Automatic Data Extraction
[0045] In another aspect, the present invention provides a method
for automatically extracting data from an input file. According to
this aspect, the invention provides a plurality of heuristics to
automatically detect data extraction areas located in one or more
input files, automatically identify data axes within each detected
extraction area, and generate one or more extraction outputs
according to user-defined or pre-configured report types. Further,
the present invention comprises additional heuristics to merge data
extracted from multiple extraction areas whenever the extracted
data is logically related.
[0046] FIG. 13 is a flowchart that illustrates a process for
automatically configuring and extracting data from one or more
input files according to the present invention. The process of FIG.
13 starts at step 1310. It is assumed that, at step 1310, one or
more input files have been selected by the user for automatic data
extraction. The first step of the automatic extraction process is
to detect any data extraction or table areas within the selected
one or more input files. As it can be understood by a person
skilled in the art(s), a single input file may comprise a plurality
of table areas. For example, a Microsoft Excel document may
comprise a plurality of table areas located on the same spreadsheet
or on separate spreadsheets within the same document. According to
a heuristic of the present invention, cell formatting information
of the input file is used to detect table areas within an input
file. In an embodiment, empty rows and columns in an input file are
considered as delimiters between table areas in the file.

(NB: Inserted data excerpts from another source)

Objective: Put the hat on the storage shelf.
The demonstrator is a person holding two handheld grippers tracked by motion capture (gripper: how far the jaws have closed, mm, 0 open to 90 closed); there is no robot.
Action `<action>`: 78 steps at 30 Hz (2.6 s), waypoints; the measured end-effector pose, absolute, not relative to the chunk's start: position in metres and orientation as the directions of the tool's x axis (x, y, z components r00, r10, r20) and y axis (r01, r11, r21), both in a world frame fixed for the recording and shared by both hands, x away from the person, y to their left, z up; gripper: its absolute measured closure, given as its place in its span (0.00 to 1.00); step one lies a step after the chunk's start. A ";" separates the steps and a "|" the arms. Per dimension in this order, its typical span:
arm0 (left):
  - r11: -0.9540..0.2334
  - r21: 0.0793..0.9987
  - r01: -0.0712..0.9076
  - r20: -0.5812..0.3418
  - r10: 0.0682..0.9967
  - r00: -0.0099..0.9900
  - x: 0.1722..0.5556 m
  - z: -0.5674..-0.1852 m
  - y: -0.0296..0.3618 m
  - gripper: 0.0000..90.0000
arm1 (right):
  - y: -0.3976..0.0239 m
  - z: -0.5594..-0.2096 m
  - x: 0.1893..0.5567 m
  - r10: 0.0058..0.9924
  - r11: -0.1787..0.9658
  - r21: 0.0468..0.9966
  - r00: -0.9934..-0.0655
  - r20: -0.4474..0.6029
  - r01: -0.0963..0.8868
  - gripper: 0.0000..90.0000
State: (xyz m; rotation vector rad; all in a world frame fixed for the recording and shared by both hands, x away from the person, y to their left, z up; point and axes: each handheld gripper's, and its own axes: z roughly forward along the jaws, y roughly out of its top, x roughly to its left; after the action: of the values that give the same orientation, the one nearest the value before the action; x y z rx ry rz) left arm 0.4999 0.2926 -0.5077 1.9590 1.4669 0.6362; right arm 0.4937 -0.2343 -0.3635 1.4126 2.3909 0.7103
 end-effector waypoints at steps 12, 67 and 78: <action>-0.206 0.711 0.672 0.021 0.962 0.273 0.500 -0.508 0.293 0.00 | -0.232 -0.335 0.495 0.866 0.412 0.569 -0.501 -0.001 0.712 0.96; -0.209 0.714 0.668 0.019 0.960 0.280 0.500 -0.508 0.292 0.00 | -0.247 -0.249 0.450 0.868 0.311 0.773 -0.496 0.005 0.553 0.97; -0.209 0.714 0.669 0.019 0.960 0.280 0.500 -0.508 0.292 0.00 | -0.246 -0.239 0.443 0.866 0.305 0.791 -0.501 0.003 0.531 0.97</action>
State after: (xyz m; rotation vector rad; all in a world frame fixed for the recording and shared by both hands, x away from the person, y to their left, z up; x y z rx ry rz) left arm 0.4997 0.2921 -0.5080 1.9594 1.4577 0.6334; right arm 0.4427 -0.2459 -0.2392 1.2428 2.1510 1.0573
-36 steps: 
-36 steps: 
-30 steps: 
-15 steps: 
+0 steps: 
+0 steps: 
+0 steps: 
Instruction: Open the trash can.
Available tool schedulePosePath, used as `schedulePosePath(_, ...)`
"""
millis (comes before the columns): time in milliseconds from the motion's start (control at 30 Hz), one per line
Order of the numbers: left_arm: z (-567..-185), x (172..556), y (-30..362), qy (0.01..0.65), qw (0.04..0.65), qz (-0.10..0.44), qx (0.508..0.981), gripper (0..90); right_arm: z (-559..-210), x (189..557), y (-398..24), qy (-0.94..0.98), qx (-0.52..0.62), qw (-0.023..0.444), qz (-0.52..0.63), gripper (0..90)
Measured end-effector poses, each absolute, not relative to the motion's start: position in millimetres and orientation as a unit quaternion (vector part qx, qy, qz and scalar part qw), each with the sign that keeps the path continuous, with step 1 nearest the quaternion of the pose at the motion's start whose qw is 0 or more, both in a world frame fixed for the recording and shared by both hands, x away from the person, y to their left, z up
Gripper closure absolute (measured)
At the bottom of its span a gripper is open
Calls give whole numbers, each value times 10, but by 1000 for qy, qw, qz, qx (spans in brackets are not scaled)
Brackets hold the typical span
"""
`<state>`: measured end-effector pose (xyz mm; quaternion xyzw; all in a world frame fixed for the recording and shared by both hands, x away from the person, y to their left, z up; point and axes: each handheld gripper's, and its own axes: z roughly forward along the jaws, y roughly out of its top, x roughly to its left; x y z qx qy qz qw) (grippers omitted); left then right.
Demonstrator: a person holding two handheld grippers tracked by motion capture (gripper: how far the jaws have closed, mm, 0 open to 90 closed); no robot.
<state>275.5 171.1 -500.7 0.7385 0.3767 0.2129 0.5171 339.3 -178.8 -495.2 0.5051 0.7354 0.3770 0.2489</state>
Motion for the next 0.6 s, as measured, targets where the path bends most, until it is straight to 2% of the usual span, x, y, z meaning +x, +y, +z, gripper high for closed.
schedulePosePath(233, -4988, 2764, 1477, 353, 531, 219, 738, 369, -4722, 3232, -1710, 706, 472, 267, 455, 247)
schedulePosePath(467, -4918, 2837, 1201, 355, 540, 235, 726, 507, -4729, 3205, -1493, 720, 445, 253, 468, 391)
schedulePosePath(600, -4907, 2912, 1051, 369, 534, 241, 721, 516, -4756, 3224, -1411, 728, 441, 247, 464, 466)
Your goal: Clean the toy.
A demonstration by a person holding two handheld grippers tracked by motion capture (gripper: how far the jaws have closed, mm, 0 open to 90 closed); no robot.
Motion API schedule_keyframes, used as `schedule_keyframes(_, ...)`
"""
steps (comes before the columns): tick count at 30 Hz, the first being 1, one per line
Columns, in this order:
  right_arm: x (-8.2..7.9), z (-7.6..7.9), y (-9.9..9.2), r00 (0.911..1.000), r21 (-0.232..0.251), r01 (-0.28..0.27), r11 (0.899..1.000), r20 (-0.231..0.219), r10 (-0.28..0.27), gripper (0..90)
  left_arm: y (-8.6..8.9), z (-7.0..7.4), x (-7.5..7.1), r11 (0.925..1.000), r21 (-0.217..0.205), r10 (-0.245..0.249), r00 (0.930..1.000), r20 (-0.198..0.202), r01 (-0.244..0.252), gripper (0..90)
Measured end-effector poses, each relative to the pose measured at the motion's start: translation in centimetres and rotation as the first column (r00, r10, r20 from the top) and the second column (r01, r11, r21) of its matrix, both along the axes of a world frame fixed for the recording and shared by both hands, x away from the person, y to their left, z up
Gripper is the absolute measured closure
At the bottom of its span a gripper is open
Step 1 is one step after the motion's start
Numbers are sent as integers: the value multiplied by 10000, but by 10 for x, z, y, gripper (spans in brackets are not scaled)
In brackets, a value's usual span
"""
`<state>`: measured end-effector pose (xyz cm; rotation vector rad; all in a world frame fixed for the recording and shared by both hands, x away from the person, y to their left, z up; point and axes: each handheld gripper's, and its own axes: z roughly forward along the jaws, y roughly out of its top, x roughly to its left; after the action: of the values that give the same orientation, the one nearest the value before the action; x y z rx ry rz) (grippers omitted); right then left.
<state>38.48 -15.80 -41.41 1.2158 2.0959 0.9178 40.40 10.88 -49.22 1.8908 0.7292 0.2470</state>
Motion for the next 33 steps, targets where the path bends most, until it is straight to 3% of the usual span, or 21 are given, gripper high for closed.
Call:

[0047] Once table areas are detected in the input file in step
1310, the exact range of each table area is identified in step
1320. In an embodiment of the present invention, starting at a
non-empty cell of a table area, adjacent cells (top, bottom, left,
right) are evaluated to find a non-empty cell. If an adjacent
non-empty cell is found, the evaluation continues at that cell.
Otherwise, the recursion stops. Cells determined non-empty at the
end of the recursion define the exact range of the table area. At
each point of the recursion, non-empty cell positions corresponding
to the top left, top right, bottom left, and bottom right positions
are updated and recorded. In another embodiment, if the input file
is of a rich file format such as a Microsoft Excel document, for
example, range names, if defined, can be used to detect the exact
range of a table area in the input file. Typically, range names are
user-defined names that refer to a range of data cells.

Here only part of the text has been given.